_Your goal_
What you return should match the material below line for line, except that no image appears in it.

_Data segment_
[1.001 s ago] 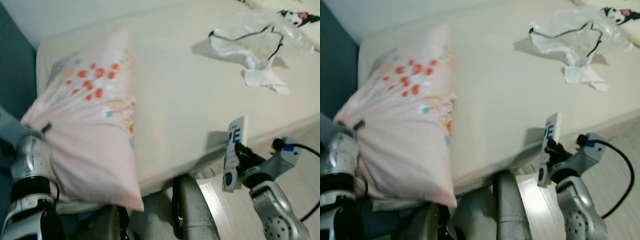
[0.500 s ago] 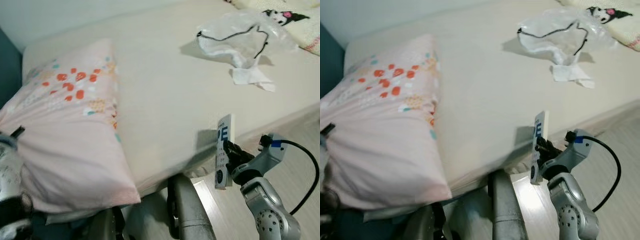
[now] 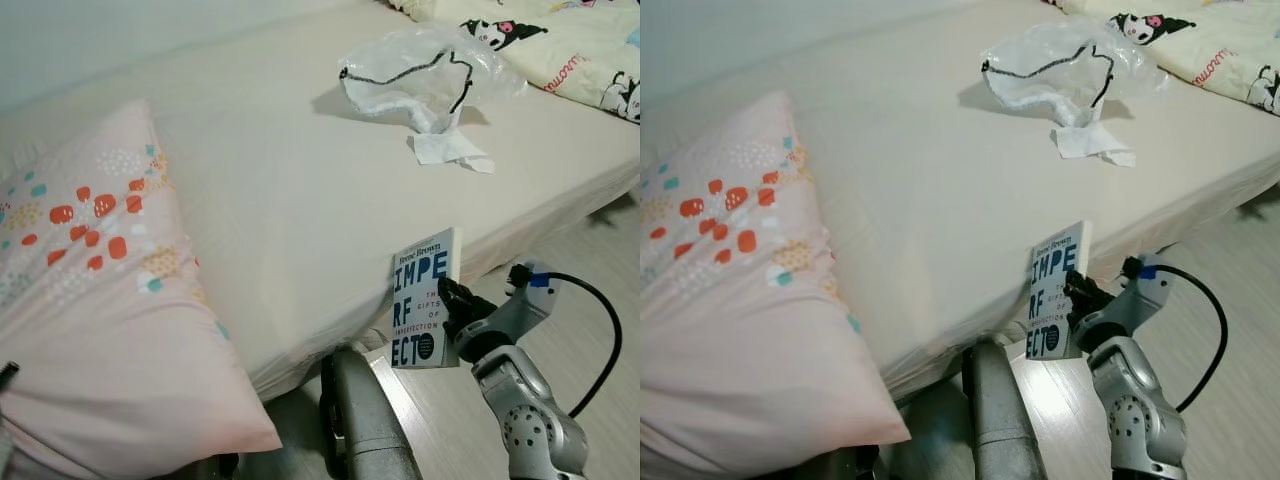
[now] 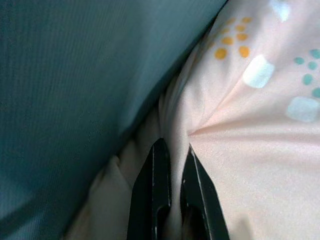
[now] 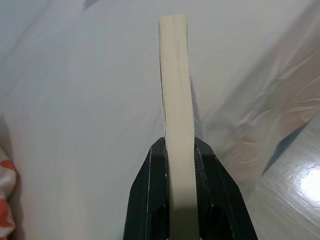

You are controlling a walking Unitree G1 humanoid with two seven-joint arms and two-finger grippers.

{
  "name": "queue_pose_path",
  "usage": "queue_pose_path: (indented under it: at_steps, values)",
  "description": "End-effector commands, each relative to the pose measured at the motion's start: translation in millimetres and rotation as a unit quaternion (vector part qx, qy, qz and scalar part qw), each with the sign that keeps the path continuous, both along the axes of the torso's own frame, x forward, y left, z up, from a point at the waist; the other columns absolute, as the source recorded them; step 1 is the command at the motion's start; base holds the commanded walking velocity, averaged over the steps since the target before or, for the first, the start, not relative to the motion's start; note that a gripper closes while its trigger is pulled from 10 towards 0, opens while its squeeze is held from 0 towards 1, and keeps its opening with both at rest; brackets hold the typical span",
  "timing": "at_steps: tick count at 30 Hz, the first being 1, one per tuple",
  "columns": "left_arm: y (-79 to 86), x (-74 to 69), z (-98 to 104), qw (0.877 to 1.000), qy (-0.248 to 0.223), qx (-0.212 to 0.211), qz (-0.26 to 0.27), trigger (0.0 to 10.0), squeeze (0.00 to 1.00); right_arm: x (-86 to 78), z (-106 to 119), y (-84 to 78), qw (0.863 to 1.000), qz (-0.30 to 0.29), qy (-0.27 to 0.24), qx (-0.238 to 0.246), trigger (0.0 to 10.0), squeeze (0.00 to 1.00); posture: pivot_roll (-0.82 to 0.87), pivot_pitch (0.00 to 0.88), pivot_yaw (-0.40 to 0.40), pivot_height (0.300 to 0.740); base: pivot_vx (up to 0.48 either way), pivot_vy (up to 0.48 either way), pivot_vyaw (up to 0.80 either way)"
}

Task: Clean up the room

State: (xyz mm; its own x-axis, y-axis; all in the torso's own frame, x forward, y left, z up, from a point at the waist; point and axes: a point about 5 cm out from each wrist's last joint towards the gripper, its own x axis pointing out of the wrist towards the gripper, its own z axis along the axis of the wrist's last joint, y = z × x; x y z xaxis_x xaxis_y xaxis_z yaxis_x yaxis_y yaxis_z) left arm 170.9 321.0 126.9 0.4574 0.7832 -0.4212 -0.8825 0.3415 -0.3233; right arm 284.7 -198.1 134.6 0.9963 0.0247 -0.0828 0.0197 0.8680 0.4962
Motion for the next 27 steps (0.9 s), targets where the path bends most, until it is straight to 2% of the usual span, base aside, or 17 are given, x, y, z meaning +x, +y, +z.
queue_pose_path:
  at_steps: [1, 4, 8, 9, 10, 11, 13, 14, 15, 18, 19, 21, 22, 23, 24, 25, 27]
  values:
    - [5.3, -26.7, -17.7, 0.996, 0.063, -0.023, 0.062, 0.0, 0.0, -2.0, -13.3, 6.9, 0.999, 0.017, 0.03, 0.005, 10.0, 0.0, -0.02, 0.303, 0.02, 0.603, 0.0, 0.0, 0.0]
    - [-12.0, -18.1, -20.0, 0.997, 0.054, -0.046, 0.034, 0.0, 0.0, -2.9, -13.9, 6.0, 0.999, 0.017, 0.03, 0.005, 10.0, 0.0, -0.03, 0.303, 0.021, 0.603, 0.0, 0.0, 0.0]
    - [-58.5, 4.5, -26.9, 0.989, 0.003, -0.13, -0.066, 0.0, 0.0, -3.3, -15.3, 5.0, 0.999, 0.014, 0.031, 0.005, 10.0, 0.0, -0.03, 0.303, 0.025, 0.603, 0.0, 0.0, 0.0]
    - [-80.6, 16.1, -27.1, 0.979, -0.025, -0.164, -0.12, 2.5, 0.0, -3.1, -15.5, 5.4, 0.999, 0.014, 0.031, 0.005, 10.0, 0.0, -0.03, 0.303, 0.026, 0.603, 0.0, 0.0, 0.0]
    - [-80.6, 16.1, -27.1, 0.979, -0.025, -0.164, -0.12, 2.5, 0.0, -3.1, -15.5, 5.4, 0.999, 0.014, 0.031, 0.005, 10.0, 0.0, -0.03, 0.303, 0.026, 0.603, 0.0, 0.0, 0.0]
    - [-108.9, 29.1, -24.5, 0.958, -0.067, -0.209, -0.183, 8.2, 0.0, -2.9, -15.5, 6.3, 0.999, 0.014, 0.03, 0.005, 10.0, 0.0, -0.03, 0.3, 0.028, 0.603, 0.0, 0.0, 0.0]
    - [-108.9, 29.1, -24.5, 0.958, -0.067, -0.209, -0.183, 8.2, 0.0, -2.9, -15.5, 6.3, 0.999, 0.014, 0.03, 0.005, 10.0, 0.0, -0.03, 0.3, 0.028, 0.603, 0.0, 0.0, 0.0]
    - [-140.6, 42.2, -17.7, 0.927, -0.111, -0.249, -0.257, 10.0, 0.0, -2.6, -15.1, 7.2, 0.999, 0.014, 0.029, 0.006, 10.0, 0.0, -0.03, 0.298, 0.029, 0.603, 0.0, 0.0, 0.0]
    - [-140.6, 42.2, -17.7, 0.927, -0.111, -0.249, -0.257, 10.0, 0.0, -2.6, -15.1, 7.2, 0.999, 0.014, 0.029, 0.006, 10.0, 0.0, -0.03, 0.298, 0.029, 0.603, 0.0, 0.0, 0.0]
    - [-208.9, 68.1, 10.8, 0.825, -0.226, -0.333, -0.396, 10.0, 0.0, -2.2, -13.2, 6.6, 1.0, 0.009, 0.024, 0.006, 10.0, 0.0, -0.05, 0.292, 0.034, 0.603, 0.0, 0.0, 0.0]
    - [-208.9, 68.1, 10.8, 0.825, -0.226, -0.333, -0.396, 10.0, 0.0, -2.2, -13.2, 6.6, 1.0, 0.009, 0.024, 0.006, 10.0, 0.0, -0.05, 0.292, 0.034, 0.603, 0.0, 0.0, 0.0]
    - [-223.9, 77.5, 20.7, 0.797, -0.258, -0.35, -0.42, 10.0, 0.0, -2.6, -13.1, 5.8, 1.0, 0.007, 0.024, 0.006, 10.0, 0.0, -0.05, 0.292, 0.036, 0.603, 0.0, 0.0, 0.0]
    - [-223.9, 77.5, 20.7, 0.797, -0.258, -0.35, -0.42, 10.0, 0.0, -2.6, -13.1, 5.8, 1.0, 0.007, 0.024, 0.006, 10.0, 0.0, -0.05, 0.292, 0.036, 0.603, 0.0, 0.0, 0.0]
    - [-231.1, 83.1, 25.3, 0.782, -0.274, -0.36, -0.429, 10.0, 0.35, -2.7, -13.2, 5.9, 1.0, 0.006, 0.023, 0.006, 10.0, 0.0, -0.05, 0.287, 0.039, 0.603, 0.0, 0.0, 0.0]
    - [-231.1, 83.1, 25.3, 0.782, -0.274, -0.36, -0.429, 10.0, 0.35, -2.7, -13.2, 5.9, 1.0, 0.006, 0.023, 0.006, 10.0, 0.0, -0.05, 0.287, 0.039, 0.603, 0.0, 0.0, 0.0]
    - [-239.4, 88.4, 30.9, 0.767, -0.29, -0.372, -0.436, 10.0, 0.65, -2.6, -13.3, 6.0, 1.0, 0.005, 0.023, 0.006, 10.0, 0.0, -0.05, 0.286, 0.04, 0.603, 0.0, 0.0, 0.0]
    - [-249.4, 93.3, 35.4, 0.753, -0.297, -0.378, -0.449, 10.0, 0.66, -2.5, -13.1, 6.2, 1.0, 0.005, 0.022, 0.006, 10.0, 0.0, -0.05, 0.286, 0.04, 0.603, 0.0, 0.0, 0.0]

_Written solution_
[1.001 s ago] 
[0.500 s ago] 
[now] 
[now] 
[now] 

You are controlling a walking Unitree G1 humanoid with two seven-joint arms and two-finger grippers.

{
  "name": "queue_pose_path",
  "usage": "queue_pose_path: (indented under it: at_steps, values)",
  "description": "End-effector commands, each relative to the pose measured at the motion's start: translation in millimetres and rotation as a unit quaternion (vector part qx, qy, qz and scalar part qw), each with the sign that keeps the path continuous, both along the axes of the torso's own frame, x forward, y left, z up, from a point at the waist; the other columns absolute, as the source recorded them; step 1 is the command at the motion's start; base holds the commanded walking velocity, averaged over the steps since the target before or, for the first, the start, not relative to the motion's start; note that a gripper closes while its trigger is pulled from 10 towards 0, opens while its squeeze is held from 0 towards 1, and keeps its opening with both at rest; brackets hold the typical span",
  "timing": "at_steps: tick count at 30 Hz, the first being 1, one per tuple",
  "columns": "left_arm: y (-79 to 86), x (-74 to 69), z (-98 to 104), qw (0.877 to 1.000), qy (-0.248 to 0.223), qx (-0.212 to 0.211), qz (-0.26 to 0.27), trigger (0.0 to 10.0), squeeze (0.00 to 1.00); right_arm: x (-86 to 78), z (-106 to 119), y (-84 to 78), qw (0.863 to 1.000), qz (-0.30 to 0.29), qy (-0.27 to 0.24), qx (-0.238 to 0.246), trigger (0.0 to 10.0), squeeze (0.00 to 1.00); posture: pivot_roll (-0.82 to 0.87), pivot_pitch (0.00 to 0.88), pivot_yaw (-0.40 to 0.40), pivot_height (0.300 to 0.740); base: pivot_vx (up to 0.48 either way), pivot_vy (up to 0.48 either way), pivot_vyaw (up to 0.80 either way)"
}

Task: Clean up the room

State: (xyz mm; its own x-axis, y-axis; all in the torso's own frame, x forward, y left, z up, from a point at the waist; point and axes: a point about 5 cm out from each wrist's last joint towards the gripper, its own x axis pointing out of the wrist towards the gripper, its own z axis along the axis of the wrist's last joint, y = z × x; x y z xaxis_x xaxis_y xaxis_z yaxis_x yaxis_y yaxis_z) left arm 170.9 321.0 126.9 0.4574 0.7832 -0.4212 -0.8825 0.3415 -0.3233; right arm 284.7 -198.1 134.6 0.9963 0.0247 -0.0828 0.0197 0.8680 0.4962
Motion for the next 27 steps (0.9 s), targets where the path bends most, until it is straight to 2% of the usual span, base aside, or 17 are given, x, y, z meaning +x, +y, +z.
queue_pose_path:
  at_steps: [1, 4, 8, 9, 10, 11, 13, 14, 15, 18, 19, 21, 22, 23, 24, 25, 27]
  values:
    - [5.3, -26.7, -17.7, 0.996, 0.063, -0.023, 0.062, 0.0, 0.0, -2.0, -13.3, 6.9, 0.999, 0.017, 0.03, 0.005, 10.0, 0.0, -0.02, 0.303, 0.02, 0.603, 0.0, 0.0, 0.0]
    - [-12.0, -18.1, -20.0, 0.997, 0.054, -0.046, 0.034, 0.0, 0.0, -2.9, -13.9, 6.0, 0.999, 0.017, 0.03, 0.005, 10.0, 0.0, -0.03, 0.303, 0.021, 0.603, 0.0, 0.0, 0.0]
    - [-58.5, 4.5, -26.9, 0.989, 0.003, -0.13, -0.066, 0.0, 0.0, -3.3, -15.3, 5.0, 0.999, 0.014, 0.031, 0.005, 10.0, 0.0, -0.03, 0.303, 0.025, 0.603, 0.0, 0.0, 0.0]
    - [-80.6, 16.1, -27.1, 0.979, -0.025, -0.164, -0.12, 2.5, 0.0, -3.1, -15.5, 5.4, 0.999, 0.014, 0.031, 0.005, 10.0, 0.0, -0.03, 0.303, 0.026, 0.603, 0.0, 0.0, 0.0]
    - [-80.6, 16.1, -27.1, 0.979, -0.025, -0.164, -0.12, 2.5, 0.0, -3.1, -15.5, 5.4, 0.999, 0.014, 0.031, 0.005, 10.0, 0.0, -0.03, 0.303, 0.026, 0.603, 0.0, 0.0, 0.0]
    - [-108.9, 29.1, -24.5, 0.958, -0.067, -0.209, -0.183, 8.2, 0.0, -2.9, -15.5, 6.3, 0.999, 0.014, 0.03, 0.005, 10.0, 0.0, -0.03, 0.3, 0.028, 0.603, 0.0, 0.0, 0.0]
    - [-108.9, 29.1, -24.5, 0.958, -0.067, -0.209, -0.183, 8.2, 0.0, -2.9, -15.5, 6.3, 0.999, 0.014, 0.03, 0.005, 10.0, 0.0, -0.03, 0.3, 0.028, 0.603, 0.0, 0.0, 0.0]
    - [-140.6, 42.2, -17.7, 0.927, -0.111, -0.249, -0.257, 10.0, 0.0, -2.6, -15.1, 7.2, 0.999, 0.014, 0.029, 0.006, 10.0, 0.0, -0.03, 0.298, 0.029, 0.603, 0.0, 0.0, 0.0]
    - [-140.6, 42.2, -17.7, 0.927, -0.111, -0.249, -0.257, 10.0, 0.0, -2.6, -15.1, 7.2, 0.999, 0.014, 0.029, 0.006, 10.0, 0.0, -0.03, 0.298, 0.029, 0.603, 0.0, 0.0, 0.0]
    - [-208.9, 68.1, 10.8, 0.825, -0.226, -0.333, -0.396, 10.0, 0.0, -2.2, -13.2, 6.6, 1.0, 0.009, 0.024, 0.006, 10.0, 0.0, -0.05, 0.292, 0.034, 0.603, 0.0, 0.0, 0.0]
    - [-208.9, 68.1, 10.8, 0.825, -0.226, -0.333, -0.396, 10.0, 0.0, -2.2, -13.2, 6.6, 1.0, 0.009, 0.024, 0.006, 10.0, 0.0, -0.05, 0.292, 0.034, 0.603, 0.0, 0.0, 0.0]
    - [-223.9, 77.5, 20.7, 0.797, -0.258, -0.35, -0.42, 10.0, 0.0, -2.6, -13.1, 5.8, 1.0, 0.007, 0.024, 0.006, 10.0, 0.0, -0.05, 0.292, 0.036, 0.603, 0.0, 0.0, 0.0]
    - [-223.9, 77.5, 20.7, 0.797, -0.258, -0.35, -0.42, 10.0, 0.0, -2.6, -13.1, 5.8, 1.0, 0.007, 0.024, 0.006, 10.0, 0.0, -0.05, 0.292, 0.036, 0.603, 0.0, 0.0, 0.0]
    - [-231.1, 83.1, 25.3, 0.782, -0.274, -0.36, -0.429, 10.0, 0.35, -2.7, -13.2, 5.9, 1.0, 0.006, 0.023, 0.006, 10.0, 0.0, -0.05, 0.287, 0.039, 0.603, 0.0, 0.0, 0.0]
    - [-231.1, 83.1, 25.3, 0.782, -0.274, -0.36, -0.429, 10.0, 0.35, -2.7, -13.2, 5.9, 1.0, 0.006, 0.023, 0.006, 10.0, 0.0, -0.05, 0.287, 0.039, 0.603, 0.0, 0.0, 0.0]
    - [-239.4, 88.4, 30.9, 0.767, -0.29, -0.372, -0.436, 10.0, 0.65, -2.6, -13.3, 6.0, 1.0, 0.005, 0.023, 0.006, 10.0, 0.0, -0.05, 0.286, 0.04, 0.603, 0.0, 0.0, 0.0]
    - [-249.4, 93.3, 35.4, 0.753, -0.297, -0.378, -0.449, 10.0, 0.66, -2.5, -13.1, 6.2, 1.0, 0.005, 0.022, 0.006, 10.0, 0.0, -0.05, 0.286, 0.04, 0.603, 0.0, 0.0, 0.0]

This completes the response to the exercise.